How can I check mass conservation when solving the advection equation using an upwind scheme?

Question

My question is how to keep track of the "mass" being advected out of a model domain, for the 1-D advection equation, and an upwind differencing scheme. Following is the background

Consider the continuity equation

$$\frac{\partial u}{\partial t} + \frac{\partial \Phi}{\partial x} = 0$$

Suppose the flux $\Phi$ is given by an advective term

$$\Phi = a u$$

Suppose $a = 0.01x$, and we are considering only $x>0$. Therefore, $a > 0$, so the wave is traveling in the positive $x$ direction. I can discretize the spatial derivative with a first order upwind scheme. $j$ is grid cell centers, and $j-1/2$ is the left edge of the grid cell.

$$\frac{\partial \Phi}{\partial x}|_j \approx \frac{\Phi_{j} - \Phi_{j-1/2}}{\frac{1}{2}\Delta x}$$

$$= \frac{a_{j} u_j - a_{j-1/2} u_{j-1/2}}{\frac{1}{2}\Delta x}$$

I replace $u_{j-1/2}$ with the averge of the grid cell neighbors ($\frac{u_{j-1} + u_{j}}{2}$)

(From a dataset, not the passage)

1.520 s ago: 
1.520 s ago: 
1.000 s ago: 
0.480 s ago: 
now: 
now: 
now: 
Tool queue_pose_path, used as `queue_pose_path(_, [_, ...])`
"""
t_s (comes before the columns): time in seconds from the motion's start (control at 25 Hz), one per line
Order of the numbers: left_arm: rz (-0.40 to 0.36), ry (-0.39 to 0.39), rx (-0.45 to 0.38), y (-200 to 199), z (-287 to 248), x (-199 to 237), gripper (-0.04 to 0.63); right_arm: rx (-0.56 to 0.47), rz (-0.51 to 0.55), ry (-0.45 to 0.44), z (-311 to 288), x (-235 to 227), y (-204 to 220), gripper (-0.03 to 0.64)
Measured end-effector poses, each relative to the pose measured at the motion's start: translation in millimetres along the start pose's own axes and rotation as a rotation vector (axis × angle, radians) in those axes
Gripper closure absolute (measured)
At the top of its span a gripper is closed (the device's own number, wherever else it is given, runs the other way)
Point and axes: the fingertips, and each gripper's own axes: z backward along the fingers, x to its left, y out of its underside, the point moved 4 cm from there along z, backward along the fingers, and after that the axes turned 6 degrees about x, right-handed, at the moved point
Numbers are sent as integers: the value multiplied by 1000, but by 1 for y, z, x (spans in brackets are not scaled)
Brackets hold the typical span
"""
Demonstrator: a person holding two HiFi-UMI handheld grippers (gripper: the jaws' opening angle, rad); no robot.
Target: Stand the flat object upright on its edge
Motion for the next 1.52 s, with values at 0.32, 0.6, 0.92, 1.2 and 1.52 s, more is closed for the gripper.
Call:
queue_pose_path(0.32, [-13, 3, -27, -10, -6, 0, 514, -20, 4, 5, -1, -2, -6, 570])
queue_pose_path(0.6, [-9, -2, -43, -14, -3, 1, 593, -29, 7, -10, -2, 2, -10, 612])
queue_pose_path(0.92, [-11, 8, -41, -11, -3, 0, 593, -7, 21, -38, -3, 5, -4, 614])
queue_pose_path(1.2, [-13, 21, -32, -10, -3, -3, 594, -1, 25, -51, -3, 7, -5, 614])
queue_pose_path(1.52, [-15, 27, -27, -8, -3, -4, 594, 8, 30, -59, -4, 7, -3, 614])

$$= \frac{a_j u_j - a_{j-1/2} \frac{u_{j-1} + u_{j}}{2}}{\frac{1}{2}\Delta x}$$

So, using the method of lines, I've now turned the PDE into a system of ODEs,

$$\frac{\partial u_j}{\partial t} = - \frac{2 a_j u_j - a_{j-1/2} u_j - a_{j-1/2} u_{j-1}}{\Delta x} \tag{1}$$

Now we can consider the left boundary ($j = 1$)

$$\frac{\partial \Phi}{\partial x}|_1 = \frac{\Phi_{1} - \Phi_{1/2}}{\frac{1}{2}\Delta x}$$

Here, $\Phi_{1/2} = \Phi_\text{in}$ is the "flux" entering the left side of the model domain. The left boundary is then given by

$$\frac{\partial u_1}{\partial t} = \frac{-2 a_1 u_1}{\Delta x} + \frac{2 \Phi_\text{in}}{\Delta x} \tag{2}$$

Equations (1) and (2) describe a system of ODEs which can be evolved forward in time. I have done this for an initial condition of $u_j = 0$, and $\Phi = 0.1$ for the domain $x = [0,100]$. The model reaches the following steady state:

Mass is being advected out of the right side of the model domain. How do I figure out this mass flux? The mass flux out should be the same as $\Phi_\text{in} = 0.1$, for flux conservation. Any other relevant tips for understanding/checking mass conservation in these scenarios is appreciated.

I would have thought $\Phi_\text{out} = u_na_n$, where $n$ is the right most grid cell, but this is $\approx 0.105$. So, mass is not quite being conserved, or I'm not computing $\Phi_\text{out}$ properly.

Thanks!

Answer 1

The problem is that my finite difference in the original post does not conserve mass. Mass conserving finite difference schemes exist, but I've found it easier to use and think in terms of finite volumes instead.

For details, see the finite volume textbook by Leveque

Below, I re-do the discretization, using finite volumes.

I can discretize the flux in the following way, considering the fluxes at the edges of each finite volume.

$$\frac{\partial \Phi}{\partial x}|_j \approx \frac{\Phi_{j+1/2} - \Phi_{j-1/2}}{\Delta x}$$

For a first-order upwind scheme, we can approximate the fluxes at the edges of the finite volumes in the following way

$$\Phi_{j+1/2} = a_j u_j$$ $$\Phi_{j-1/2} = a_{j-1} u_{j-1}$$

so,

$$\frac{\partial u_j}{\partial t} = - \frac{a_j u_j - a_{j-1} u_{j-1}}{\Delta x}$$

On the left boundary ($j=1$)

$$\frac{\partial u_1}{\partial t} = - \frac{a_1 u_1}{\Delta x} + \frac{\Phi_{1/2}}{\Delta x}$$

$\Phi_{1/2}$ is the flux at the left boundary. On the right boundary ($j = n$, where $n$ is the total number of finite volumes)

$$\frac{\partial u_n}{\partial t} = - \frac{\Phi_{n+1/2}}{\Delta x} + \frac{a_{n-1} u_{n-1}}{\Delta x}$$

$\Phi_{n+1/2}$ is the flux at the right boundary.

This finite volume upwind scheme conserves mass to machine precision.